In the data below, give the number of lines that contain the word "light". Nothing else is needed.

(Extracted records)
==============================

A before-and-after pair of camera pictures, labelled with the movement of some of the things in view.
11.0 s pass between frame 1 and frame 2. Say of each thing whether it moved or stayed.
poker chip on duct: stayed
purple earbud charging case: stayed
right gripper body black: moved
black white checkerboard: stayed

==============================

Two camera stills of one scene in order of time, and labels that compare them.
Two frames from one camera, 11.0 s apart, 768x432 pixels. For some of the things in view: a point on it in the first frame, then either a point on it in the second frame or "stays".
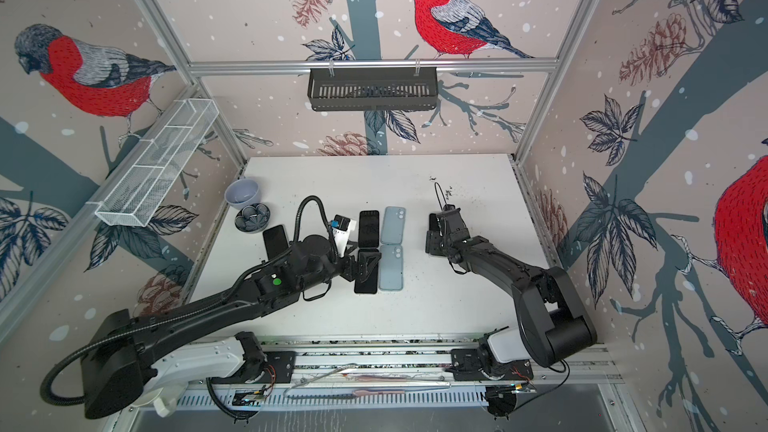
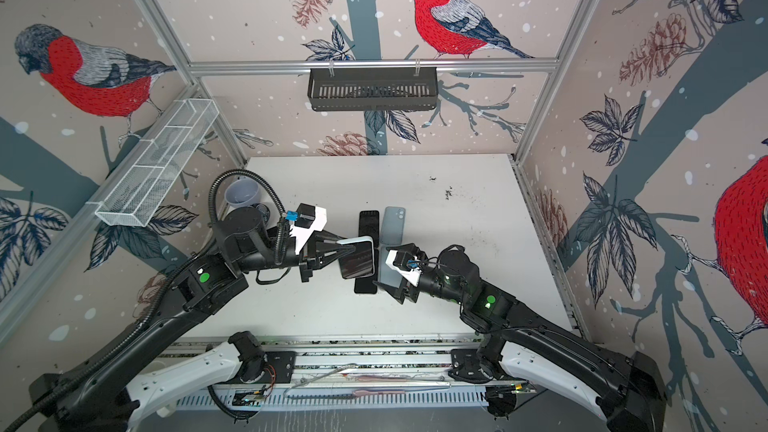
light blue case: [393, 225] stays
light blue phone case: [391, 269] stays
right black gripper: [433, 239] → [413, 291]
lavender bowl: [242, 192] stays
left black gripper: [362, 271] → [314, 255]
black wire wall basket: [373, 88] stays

==============================

**PROBLEM SOLUTION:** 2